Durmió poquito y le duele el cuerpo. Igual que con los otros tres.
—Felicidades entonces, seguro que es un niño fuerte
como su padre.
—¡Gracias, niña! —balbuceó José sonrojándose y
reanudando la marcha hacia la puerta.
Pocos metros más adelante, José se detuvo, tomó el
celular del bolsillo.
Camila siguió cargando datos en la planilla, pero
escucho a José gritar:
— ¿¡QUÉ¡?
Y salir corriendo hacia la entrada.
El carro que hasta algunos minutos empujaba el hombre,
quedó abandonado en el medio del pasillo.
Camila lo observó desde su escritorio, pensando si
debía avisar a alguien, tal vez José necesitara ayuda, quizás el material
dentro del contenedor era esencial para la continuidad de algún experimento.
Dudando, se levantó de su cubículo y caminó hacia el
enorme recipiente. Las lonas que lo cubrían estaban ajustadas por debajo para
que no se levantaran las puntas.
La curiosidad de Camila pudo más que su respeto al
protocolo, a las cláusulas de confidencialidad y al miedo a perder el empleo.

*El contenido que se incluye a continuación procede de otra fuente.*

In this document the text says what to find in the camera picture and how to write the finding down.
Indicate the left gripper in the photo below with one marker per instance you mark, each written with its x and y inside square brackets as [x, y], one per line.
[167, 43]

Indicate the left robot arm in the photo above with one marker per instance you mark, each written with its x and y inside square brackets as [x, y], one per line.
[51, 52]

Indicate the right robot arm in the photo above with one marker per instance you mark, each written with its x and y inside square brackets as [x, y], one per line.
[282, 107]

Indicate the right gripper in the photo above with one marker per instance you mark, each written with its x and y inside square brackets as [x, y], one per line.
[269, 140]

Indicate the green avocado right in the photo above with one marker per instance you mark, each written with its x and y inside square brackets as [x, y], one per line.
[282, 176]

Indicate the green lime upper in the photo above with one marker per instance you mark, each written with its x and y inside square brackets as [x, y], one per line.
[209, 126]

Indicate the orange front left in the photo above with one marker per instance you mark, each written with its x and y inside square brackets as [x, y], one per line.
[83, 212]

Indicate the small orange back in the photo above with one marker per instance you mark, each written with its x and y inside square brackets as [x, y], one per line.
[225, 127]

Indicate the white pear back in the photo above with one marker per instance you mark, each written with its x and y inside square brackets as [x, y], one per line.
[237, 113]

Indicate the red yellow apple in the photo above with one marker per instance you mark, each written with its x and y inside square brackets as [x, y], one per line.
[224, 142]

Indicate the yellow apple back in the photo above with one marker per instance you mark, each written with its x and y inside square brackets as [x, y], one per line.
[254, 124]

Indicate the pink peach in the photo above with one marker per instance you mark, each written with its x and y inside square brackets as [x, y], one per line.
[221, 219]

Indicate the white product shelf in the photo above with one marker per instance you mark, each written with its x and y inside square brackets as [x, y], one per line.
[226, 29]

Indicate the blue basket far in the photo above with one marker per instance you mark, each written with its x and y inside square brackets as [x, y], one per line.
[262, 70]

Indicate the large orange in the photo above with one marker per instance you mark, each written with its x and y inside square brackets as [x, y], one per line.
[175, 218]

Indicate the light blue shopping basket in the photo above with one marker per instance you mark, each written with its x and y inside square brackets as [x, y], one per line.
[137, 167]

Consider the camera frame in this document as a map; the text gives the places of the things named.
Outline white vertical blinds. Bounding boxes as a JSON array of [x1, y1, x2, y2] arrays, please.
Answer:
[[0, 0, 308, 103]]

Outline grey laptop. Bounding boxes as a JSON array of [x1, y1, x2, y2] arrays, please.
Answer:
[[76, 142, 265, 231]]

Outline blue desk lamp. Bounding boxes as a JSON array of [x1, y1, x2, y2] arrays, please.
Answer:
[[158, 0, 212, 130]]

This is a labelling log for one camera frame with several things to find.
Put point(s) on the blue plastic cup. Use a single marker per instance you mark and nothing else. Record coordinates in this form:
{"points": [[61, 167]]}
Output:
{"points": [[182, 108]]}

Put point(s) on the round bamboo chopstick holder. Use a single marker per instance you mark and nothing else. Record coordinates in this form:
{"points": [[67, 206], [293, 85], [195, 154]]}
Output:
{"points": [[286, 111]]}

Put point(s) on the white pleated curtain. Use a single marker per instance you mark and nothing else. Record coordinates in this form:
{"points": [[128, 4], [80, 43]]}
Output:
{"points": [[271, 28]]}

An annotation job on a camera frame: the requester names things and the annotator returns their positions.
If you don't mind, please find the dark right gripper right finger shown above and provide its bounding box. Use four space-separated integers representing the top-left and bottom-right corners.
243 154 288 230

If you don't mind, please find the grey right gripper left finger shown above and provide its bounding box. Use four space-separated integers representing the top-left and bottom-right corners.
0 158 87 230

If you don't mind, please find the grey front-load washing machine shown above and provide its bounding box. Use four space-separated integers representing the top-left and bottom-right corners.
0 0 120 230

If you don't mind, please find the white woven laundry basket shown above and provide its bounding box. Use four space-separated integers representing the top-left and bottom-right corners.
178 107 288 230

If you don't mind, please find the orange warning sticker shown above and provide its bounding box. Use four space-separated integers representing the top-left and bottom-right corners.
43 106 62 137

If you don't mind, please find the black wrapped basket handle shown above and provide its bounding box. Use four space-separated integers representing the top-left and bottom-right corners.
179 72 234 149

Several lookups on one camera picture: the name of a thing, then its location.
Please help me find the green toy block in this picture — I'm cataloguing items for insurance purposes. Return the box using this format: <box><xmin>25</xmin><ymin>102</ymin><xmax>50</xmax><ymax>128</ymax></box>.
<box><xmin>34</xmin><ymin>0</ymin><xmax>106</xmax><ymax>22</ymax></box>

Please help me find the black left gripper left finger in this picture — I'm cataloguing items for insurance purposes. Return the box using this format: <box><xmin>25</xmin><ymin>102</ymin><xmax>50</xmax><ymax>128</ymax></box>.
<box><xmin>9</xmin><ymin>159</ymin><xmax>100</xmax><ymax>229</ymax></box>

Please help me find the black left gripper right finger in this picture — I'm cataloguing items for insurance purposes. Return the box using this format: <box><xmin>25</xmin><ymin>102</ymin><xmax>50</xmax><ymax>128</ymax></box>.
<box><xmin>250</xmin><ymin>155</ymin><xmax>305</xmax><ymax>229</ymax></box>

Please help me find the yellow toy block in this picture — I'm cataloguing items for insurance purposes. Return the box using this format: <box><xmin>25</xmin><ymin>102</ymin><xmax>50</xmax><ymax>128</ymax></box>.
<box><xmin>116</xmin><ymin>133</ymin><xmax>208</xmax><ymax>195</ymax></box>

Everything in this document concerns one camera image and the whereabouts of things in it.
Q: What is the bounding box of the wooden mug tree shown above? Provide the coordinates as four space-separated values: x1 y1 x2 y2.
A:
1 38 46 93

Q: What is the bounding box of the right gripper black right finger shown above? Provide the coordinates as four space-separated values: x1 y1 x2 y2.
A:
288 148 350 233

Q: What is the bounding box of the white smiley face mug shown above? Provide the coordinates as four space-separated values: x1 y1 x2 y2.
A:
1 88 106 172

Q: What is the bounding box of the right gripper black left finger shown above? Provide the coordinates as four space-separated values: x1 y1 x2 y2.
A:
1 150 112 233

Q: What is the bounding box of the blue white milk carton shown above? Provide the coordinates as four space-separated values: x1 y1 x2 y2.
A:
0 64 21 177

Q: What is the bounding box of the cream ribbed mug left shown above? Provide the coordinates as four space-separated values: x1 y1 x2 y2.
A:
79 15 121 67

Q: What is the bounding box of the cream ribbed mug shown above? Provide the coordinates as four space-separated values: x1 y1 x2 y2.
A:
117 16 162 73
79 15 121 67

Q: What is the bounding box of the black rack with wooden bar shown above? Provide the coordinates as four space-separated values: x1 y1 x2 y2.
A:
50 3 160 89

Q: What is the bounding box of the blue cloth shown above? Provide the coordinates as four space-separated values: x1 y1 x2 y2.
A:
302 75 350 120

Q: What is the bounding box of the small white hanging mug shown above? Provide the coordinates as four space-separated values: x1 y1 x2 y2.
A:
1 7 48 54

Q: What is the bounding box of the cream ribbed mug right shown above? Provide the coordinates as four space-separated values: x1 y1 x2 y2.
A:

Buscó una tijera del cajón de su escritorio y cortó
los amarres de la lona.
Levantó a penas una punta, pensando que luego ataría
los extremos cortados y nadie notaría que ella había espiado deba de la lona.
Lo que vio la dejó sin habla.
Un niño de no más de seis años, con los ojos arrasados,
la miraba suplicante, estaba sentado desnudo sobre el fondo de lo que, ahora se
daba cuenta, era una jaula de paredes de vidrio grueso. Ni siquiera tenía pequeños
orificios por los que pudiera pasar el aire.
Levantó del todo la lona.
El niño no hablaba, pero parecía querer indicarle algo
en la punta derecha de la urna.
«¡Monstruos! ¡Por
eso ocultan lo que hacen! Debe de estar ahogándose, pobrecito», pensó. Desesperada, buscó algo con que romper el vidrio. Tomó
un papelero de metal y golpeó. Una vez. Dos. Otra. En el vidrio apenas
comenzaban a formarse pequeñas marcas.
El ruido atrajo a los científicos detrás de la
puerta.
Camila seguía golpeando.
—¡No! ¡No lo haga!
—¡Deténgase! ¡No sabe lo que está a punto de ...!
La frase se perdió en el estruendo del golpe que
finalmente, convirtió en miles de pequeños trozos transparentes la jaula.
Camila estiró los brazos para alcanzar al niño, que había
dejado de llorar. Permanecía quieto, observándola. No supo explicar por qué,
pero no pudo mantenerse en pie. Su cuerpo parecía licuarse, transformarse en una
masa sanguinolenta y blanda aplastada contra el piso. Mientras caía, vio en el
fondo, como una sombra, a los científicos desplomarse y a José de rodillas. Trató
de pedir ayuda pero su garganta seca estaba detenida en un grito estéril. Antes
de perder la conciencia, tuvo tiempo de levantar los ojos y ver que el niño la
miraba y sonreía, los ojos negros y malvados reflejando la imagen de su muerte.